Going line by line through the listing below, count each line that includes the word "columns", and reply with the count only.
------------------------
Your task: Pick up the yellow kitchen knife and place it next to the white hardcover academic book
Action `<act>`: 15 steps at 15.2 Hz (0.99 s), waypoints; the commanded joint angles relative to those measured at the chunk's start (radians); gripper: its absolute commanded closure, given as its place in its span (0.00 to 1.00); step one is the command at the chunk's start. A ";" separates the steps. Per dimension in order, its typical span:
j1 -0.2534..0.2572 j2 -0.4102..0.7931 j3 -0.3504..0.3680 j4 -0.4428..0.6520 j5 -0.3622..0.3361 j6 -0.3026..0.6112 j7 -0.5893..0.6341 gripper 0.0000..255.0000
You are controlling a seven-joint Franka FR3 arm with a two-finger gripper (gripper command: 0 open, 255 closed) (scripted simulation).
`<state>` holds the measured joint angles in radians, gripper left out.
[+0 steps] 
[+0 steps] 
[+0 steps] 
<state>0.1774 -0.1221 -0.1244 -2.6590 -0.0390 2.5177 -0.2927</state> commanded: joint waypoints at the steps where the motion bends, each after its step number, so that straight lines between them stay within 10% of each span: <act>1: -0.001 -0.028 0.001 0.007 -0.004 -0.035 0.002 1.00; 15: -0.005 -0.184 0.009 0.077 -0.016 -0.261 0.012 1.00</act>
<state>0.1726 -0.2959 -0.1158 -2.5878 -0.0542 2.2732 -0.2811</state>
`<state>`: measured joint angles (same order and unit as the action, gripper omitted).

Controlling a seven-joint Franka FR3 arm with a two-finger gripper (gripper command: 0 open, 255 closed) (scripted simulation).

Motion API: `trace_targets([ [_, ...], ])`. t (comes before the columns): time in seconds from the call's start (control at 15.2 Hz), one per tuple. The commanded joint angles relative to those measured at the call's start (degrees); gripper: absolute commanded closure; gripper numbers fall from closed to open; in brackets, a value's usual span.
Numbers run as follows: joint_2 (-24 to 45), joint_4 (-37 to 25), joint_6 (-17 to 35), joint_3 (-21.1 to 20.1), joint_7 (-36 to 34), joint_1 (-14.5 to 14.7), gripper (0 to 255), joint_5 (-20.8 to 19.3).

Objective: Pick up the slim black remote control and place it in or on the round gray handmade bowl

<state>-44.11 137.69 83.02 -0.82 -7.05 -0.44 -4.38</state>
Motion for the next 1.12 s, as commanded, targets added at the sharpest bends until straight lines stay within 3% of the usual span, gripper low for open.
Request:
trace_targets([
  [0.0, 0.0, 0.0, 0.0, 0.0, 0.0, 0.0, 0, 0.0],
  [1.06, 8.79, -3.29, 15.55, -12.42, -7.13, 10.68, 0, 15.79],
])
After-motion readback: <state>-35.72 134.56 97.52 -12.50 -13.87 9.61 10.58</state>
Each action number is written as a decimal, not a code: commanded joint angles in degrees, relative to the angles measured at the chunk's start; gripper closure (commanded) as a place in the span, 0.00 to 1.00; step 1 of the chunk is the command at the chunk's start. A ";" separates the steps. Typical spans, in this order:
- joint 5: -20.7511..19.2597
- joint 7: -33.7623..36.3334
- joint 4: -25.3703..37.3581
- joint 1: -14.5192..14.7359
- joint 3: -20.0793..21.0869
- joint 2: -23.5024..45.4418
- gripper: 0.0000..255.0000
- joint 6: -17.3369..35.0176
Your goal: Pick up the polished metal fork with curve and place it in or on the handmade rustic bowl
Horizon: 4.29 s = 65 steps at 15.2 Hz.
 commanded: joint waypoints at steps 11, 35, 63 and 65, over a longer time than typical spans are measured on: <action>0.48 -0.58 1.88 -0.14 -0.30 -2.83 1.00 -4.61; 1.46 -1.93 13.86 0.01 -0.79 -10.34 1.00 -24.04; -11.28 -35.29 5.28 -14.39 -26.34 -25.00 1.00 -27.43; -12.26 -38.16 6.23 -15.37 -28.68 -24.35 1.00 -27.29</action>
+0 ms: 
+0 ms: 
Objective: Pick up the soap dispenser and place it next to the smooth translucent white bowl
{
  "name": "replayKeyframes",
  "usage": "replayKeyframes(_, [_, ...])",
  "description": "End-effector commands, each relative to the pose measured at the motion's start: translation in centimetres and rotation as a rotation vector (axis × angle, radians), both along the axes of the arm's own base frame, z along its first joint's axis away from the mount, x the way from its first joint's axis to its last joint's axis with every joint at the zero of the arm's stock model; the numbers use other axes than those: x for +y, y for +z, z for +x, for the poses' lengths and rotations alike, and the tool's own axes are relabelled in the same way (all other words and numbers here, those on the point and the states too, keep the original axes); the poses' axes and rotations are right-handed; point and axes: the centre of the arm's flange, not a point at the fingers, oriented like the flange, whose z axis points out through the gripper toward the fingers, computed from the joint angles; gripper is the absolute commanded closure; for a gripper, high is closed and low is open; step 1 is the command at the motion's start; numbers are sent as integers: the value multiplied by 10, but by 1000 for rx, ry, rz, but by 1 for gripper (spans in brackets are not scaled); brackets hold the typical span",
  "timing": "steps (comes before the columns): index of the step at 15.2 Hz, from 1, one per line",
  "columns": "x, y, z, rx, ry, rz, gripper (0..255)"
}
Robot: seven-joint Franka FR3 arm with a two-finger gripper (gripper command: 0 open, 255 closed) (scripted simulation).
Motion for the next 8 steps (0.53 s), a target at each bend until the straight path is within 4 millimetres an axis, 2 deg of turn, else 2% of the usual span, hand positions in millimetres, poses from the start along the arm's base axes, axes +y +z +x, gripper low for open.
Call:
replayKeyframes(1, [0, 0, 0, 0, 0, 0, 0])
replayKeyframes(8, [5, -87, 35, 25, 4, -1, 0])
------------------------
— Exercise response —
3